Я непременно хочу записать, что нынче ночью Штраух видел сон, — «такой сон, — сказал он, — который не имеет абсолютно ничего общего со всеми моими снами. Это было, должен вам сказать, видение сверхбедствия, видение конца, неудержимо надвигающегося конца. Мне пригрезился цвет, однако не это отличает сегодняшний сон от всех прочих, мои сны, если хотите знать, начинаются определенным цветовым акцентом, основным тоном, одним из двух, трех, четырех — неужели четырех? — основных тонов. Потом идет саморазвертывание сна, бесконечно устремленного к парной игре всех тонов со всеми тонами, к тому состоянию, когда все краски равносильны по своему значению, когда всё еще бесцветно, хоть при затемнении, хоть при ярком высвечивании, бесцветно, беззвучно и вдруг, обретая нарастающую силу, превращается в легкий шум, в обособленный линейный шум, а потом звуки наливаются силой по мере ослабления красок, и вдруг этот сон, в чем его принципиальное отличие от всех других, становится только потоком звуков, чтобы не сказать музыкой, что в этом случае невпопадно, совершенно ошибочно, обманно. Это был шум, не имеющий, казалось, ни начала ни конца, и этот шорох претворялся во что-то до ужаса тщеславно-инфернальное, я не могу это выразить, мне не дается формулировка, потрудитесь понять, даже в судорожном напряжении послепамятства я не могу подобрать словесного выражения; шорох, потом страшный шум, такой страшный, что я уже ничего не слышал в пространстве, которое было беспредельным, одним из множества беспредельных пространств (видение, постоянно грозящее уничтожить меня!).

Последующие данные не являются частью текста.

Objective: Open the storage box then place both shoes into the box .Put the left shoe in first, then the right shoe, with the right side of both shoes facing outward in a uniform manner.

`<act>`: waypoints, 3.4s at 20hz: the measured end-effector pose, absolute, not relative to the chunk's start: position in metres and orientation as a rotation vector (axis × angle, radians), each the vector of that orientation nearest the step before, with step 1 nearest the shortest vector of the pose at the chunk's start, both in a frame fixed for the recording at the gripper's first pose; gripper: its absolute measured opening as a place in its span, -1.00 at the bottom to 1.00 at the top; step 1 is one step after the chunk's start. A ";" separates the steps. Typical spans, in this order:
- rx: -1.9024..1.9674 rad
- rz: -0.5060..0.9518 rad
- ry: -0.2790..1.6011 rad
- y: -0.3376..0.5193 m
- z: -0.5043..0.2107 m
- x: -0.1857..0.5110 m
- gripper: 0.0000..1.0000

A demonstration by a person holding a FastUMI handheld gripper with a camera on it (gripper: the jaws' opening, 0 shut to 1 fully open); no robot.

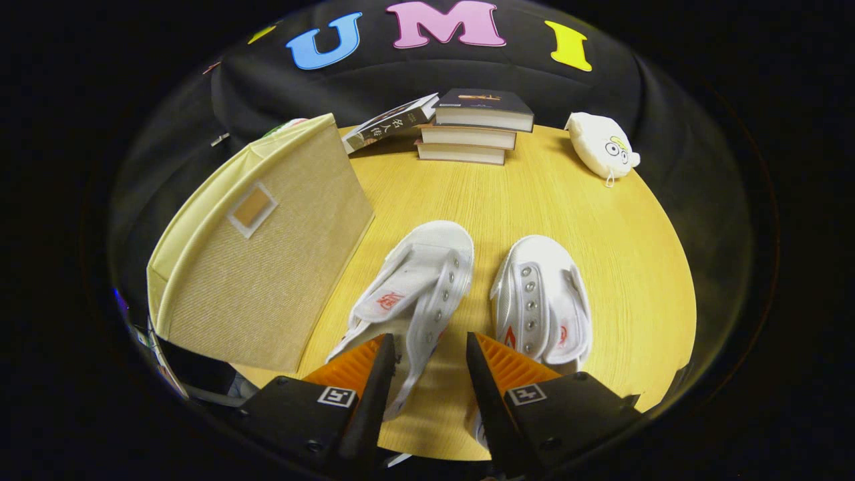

В этом пространстве, где черное и белое приняли вдруг одинаково скотский образ, искаженные амузыкально-небесной силой, в этом пространстве заревели по-скотски двое полицейских, они покачивались в воздухе, не имея опоры, покачивались, образуя вдруг троицу, они не парили, а именно покачивались, точно на нитях, повинуясь пальцам вселенского, фантастического, бесстыдного кукловода, в бесстыдном, фантастическом, вселенском балагане бесконечности».
К вечеру поднялась метель, я видел, как вьюжный прибой хлещет в оконное стекло. Если сначала за окном потемнело, ненастье только надвигалось, то потом, когда запуржило и метель со всей силой обрушилась на гостиницу, стало вдруг совсем светло, всё вокруг забелило снегом. Я раскрыл газету и стал читать про людей, которые чего-то требовали, про людей, которые что-то знали, и про тех, которые ничего не требовали и не знали, про затонувшие города, про небесные тела, движущиеся уже не так далеко от нас.